• [EXERCISE] The reply should hold every line of the data below, unchanged, and none of the pictures.

##### SOURCE DATA #####

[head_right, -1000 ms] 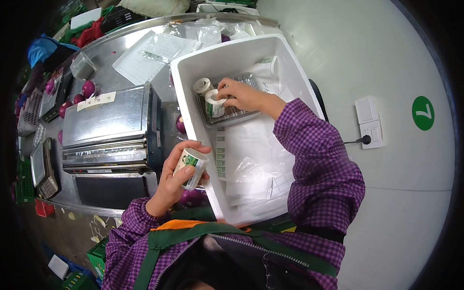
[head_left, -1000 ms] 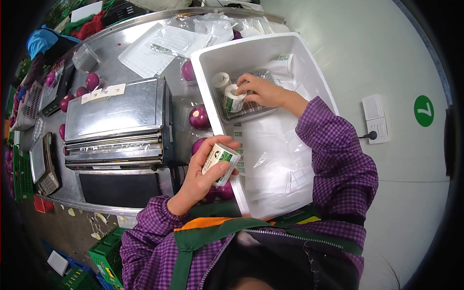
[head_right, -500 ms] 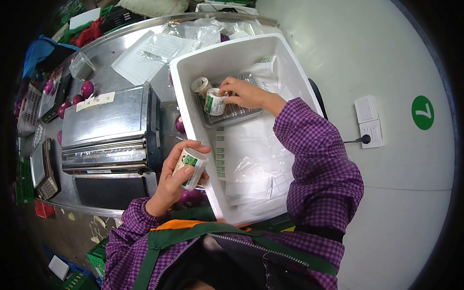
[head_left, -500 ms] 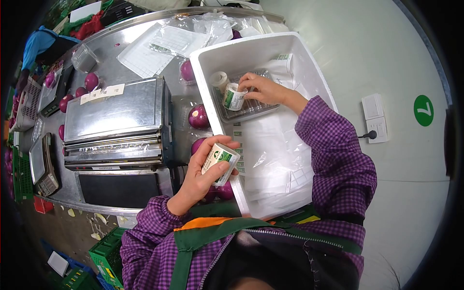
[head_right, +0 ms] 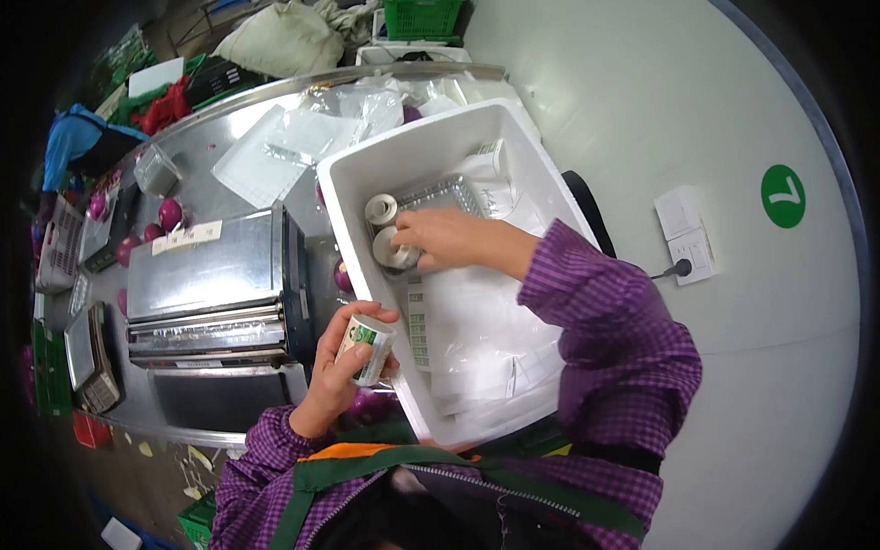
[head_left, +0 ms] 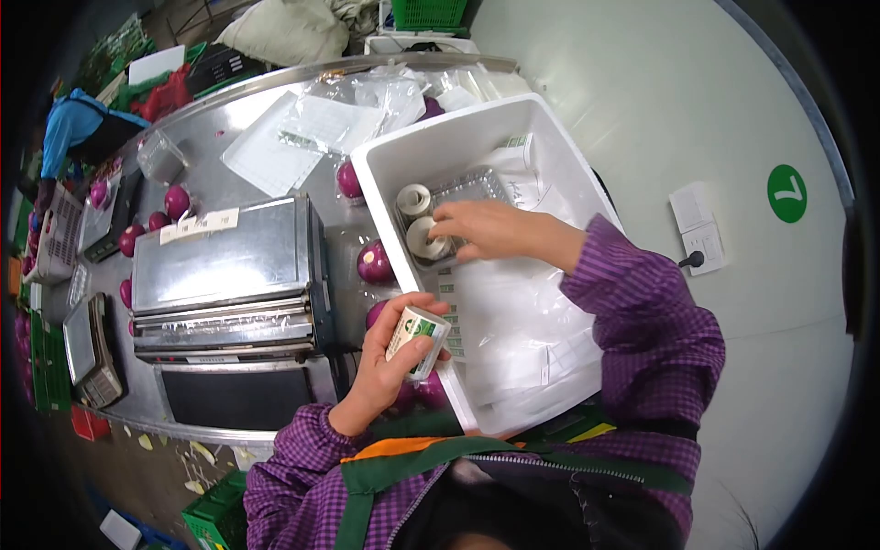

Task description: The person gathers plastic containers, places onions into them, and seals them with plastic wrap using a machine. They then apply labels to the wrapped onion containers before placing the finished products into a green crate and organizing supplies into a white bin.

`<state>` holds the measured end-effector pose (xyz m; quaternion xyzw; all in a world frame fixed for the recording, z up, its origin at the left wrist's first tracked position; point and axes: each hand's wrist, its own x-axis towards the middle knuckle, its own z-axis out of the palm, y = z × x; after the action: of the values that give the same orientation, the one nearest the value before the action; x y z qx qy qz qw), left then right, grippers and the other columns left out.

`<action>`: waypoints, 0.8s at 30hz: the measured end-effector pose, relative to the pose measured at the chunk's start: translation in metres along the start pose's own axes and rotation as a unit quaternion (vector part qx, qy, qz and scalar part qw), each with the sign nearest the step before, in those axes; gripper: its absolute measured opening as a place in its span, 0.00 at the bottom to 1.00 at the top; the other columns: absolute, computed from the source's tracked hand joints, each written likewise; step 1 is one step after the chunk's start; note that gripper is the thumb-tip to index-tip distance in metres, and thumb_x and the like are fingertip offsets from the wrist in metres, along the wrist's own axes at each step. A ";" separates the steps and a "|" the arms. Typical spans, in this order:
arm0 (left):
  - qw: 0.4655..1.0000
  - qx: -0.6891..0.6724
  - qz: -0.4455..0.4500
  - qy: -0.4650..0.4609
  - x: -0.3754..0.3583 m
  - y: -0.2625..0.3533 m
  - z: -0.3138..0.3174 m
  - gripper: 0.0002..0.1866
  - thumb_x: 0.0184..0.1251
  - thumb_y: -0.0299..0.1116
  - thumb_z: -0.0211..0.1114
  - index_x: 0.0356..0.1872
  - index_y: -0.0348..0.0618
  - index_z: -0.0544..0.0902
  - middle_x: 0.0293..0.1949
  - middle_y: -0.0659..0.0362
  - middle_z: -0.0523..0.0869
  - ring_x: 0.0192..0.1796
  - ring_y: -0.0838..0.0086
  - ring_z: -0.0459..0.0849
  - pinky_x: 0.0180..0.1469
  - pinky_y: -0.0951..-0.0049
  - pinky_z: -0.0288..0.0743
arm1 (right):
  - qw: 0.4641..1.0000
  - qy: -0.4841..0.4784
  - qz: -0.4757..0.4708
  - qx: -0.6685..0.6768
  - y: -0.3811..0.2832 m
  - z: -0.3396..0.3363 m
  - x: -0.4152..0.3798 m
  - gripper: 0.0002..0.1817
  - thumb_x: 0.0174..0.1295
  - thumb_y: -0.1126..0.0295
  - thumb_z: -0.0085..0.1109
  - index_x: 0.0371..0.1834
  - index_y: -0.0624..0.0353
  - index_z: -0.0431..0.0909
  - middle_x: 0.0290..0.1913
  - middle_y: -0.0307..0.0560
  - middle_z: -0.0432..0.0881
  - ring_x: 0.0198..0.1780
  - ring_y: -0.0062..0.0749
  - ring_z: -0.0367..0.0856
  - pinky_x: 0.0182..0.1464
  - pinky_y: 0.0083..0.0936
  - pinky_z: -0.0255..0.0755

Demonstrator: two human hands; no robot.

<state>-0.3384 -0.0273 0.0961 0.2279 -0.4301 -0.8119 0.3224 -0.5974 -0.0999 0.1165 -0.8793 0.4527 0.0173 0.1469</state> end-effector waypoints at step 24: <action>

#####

• [ANSWER TO THIS TASK]
[head_right, -1000 ms] 
[head_left, -1000 ms] 
[head_right, -500 ms] 
[head_left, -500 ms] 
[head_right, +0 ms] 
[head_left, +0 ms] 

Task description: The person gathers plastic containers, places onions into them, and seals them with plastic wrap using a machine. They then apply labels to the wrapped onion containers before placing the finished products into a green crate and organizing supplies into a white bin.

`<state>` holds the measured end-effector pose (xyz m; quaternion xyzw; all in a world frame fixed for the recording, z up, its origin at the left wrist's first tracked position; point and axes: each hand's wrist, its own x-axis towards the middle knuckle, its own z-axis out of the palm, y = z × x; after the action: of the values that give the same orientation, the one nearest the value before the action; x y z qx qy qz qw), left then right, grippers and the other columns left out.

`<action>`: waypoints, 0.8s at 30hz: the measured end-effector pose, relative to the pose measured at the chunk's start: translation in metres along the start pose's own axes and rotation as a unit quaternion (vector part qx, qy, qz and scalar part qw), each with the sign nearest the step before, in those axes; gripper: its absolute measured opening as a place in its span, 0.00 at the bottom to 1.00 at the top; the other columns: absolute, computed from the source's tracked hand joints, each written likewise; step 1 is one step after the chunk's start; note that gripper is the thumb-tip to index-tip distance in metres, and thumb_x and the like are fingertip offsets from the wrist in metres, along the wrist's own axes at each step. A ";" separates the steps and a "|" the arms. Typical spans, in this order:
arm0 (left):
  - qw: 0.4655..1.0000
  - qx: -0.6891..0.6724
  - qz: -0.4455..0.4500
  - qy: -0.4650..0.4609
  - x: -0.3754..0.3583 m
  - y: -0.2625..0.3533 m
  - z: -0.3138..0.3174 m
  - gripper: 0.0002..0.1866
  - thumb_x: 0.0184..0.1251
  - thumb_y: -0.0299..0.1116
  - thumb_z: -0.0211..0.1114
  - index_x: 0.0356..0.1872
  - index_y: -0.0348..0.0618
  - index_z: -0.0544..0.0902
  - middle_x: 0.0293..0.1949
  - middle_y: -0.0659..0.0362
  - middle_z: -0.0523..0.0869
  - ring_x: 0.0192..0.1796
  - ring_y: -0.0838..0.0086
  - ring_z: -0.0459..0.0849
  - pinky_x: 0.0180..0.1469
  - pinky_y: -0.0951..-0.0049
  - pinky_z: -0.0288..0.0743
arm1 (right):
  - qw: 0.4641..1.0000
  - qy: -0.4841..0.4784
  - qz: -0.4757..0.4708
  - qx: -0.6685..0.6768
  - y: -0.3811..0.2832 m
  - z: -0.3396..0.3363 m
  - x: -0.4152..0.3798 m
  - gripper: 0.0002..0.1817
  - thumb_x: 0.0174..0.1295
  - thumb_y: -0.1126..0.0295
  - thumb_z: -0.0085..0.1109
  - index_x: 0.0371..0.1834
  - index_y: -0.0624..0.0353
  - index_z: -0.0431..0.0909
  - middle_x: 0.0290..0.1913
  - middle_y: -0.0307..0.0560
  - middle_z: -0.0432..0.0881
  - ring_x: 0.0198..0.1780
  - ring_y: -0.0062..0.0749
  - ring_z: -0.0367..0.0856
  - pinky_x: 0.0182..0.1464
  - pinky_y: 0.0083..0.0936
  - pinky_z: -0.0255..0.0755

Demonstrator: two human hands; no robot.

<state>-0.3384 -0.0273 0.0961 0.2279 -0.4301 -0.8119 0.3224 -0.5974 -0.0999 0.1165 -0.8793 0.4527 0.0173 0.1469</state> end-effector waypoints at step 24: <action>

This answer is complete as it stands.